### TASK
Repeat the listing word for word. No pictures belong in the copy.

### INPUT DATA
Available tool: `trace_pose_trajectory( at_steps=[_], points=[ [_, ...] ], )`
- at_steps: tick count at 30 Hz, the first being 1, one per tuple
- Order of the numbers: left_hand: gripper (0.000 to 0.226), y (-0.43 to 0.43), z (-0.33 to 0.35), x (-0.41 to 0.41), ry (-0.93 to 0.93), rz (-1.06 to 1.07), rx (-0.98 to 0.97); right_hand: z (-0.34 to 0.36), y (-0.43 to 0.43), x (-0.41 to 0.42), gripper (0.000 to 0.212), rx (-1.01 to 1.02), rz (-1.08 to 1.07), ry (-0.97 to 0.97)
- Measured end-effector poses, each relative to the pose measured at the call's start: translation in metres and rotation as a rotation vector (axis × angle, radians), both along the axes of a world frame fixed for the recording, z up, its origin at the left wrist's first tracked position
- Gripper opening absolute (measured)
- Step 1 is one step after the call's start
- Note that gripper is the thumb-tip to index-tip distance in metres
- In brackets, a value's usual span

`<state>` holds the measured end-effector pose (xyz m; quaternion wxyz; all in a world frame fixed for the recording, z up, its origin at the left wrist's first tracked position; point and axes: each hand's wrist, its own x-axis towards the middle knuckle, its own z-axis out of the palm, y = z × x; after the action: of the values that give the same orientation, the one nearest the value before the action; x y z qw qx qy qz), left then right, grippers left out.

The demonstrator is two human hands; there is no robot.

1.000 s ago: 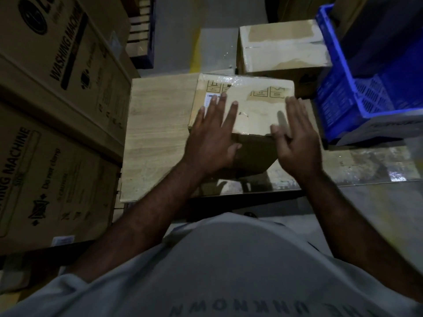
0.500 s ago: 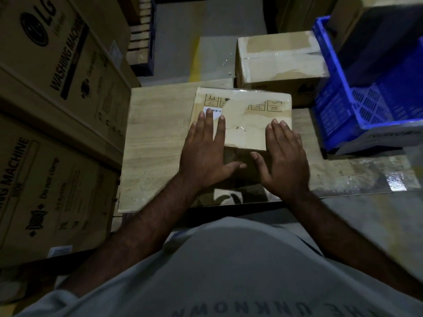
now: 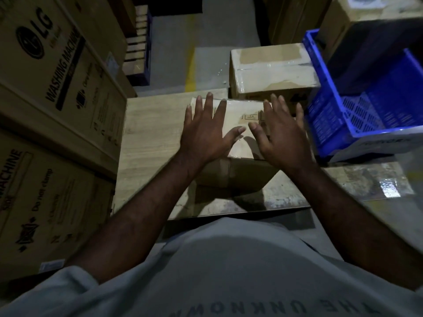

### RESULT FOR THIS EXERCISE
Available tool: `trace_pose_trajectory( at_steps=[_], points=[ [_, ...] ], )`
- at_steps: tick count at 30 Hz, the first being 1, one per tuple
- Order of the numbers: left_hand: gripper (0.000 to 0.226), y (-0.43 to 0.43), z (-0.33 to 0.35), x (-0.41 to 0.41), ry (-0.93 to 0.93), rz (-1.06 to 1.07), rx (-0.98 to 0.97); right_hand: z (-0.34 to 0.36), y (-0.43 to 0.43), x (-0.41 to 0.42), gripper (0.000 to 0.212), rx (-1.01 to 1.02), rz (-1.08 to 1.07), ry (-0.97 to 0.97)
- Measured end-effector poses, each relative to the pose measured at the call's start: translation in metres and rotation as a rotation vector (axis × angle, radians), both along the axes of a world frame fixed for the recording, z up, its origin at the left wrist's first tracked position
- Gripper opening absolute (measured)
- Step 1 is one step after the call's start
- Note that gripper is the thumb-tip to index-tip distance in metres
- In brackets, a value's usual span

`<state>` holds the measured end-effector pose (xyz m; quaternion wxyz; all in a world frame fixed for the recording, z up, its origin at the left wrist's first tracked position; point and axes: each hand's wrist, its own x-axis towards the middle knuckle, its own z-axis out of the palm, y = z × x; after the action: of the values that give the same orientation, the one nearest the value before the action; x y z qw qx qy qz), left then right, grippers left out.

The demonstrator is two human hands; there is no robot.

1.000 s ago: 
0.500 s ago: 
now: 

The exercise requires no further output.